Sylvia Stewart, Sports Editor
Looking back at a year ago today, I’ve come to realize how much I’ve grown as a person, and most of all, how much I’ve learned. Leaving the place I grew up in, it took a lot of personal growth and courage to move away from home. There are many things I wish I knew before moving and starting college in Santa Barbara, but if I could have known anything, it would be that distance doesn’t separate people if the communication is mutual. Moving away from multiple close friends, I was afraid they would become distant and move on over time. As my new life began and I made an amiable friend group in Santa Barbara, I started to notice that most friends back home did stop reaching out as time went on. Instead, as the first month went by, I received care packages, letters, and phone calls from close friends that became routine. My first visit home brought up many worried thoughts, but when I saw my close friends again, it felt like we were closer than ever and nothing had changed. This helped me learn that true friends will always be there and care, no matter the distance.
Julia Torres, A&E Editor
Starting college was the only milestone I had since I was in middle school.
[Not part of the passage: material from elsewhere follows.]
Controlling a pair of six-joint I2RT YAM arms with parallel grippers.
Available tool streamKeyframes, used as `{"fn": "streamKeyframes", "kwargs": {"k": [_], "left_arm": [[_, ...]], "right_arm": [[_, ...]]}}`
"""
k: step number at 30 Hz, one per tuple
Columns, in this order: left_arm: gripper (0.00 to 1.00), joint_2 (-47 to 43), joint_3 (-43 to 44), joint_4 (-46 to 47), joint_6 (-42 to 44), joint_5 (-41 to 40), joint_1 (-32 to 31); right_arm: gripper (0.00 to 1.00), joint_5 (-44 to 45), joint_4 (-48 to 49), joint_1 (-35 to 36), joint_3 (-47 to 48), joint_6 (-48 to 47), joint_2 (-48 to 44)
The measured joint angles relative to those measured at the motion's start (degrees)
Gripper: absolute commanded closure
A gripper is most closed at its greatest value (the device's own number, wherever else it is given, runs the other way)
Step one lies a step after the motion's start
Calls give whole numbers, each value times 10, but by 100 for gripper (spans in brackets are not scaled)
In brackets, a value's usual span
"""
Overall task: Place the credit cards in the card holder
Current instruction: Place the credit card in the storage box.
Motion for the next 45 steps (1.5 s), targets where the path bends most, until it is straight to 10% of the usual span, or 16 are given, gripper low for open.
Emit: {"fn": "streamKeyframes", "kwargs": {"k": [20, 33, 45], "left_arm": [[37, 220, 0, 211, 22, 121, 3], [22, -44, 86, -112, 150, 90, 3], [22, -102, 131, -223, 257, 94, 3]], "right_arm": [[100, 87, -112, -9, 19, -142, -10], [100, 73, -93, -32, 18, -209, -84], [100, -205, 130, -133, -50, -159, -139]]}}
The classes I would focus on, the extracurricular activities, and the scholarships I would apply to all came down to my eventual graduation from college. It was all I knew and all my family saw me doing. Looking back now, only a month before graduation, amidst the excitement and nerves, there are some things I wish I had done differently. Assignments and school work were always the main priority. The fear of slipping on my grades became the main contributor to my anxiety, causing my mental health to descend dangerously over the last two years. Knowing that there are times when taking time off to take a walk down the beach at sunset or to play a game of cards with my sister with our favorite playlist playing in the background was just as important as any midterm could have saved me from so much uneasiness and stress. Students have so much more on their plate than just the homework they get assigned from their class, and making sure that their happiness and state of mind is in the right place should be at the forefront of their concerns, especially when reaching the years in college where deciding what comes next may decide their future.
Anthony Zell, Photo Editor
Something I wish I knew before attending City College was that I had the freedom to take whichever classes I wanted to. Coming out of high school, I was undecided on what I wanted to major in, and had kinesiology as a default. I took the classes required and recommended by my counselor, but none of them were classes I was truly interested in during my first couple of semesters. It wasn’t until one of the final classes I needed to take to obtain my associate degree for kinesiology was full that I decided to take some extracurricular classes, one of them being photography. I wish I knew it was okay to take other classes, and not just what was required. City College is a great place for young students to figure who they are and what they want to be by taking classes that they might have interest in and want to make a career out of. By doing so I discovered that my passion was photography, therefore changing my major and working towards a new degree.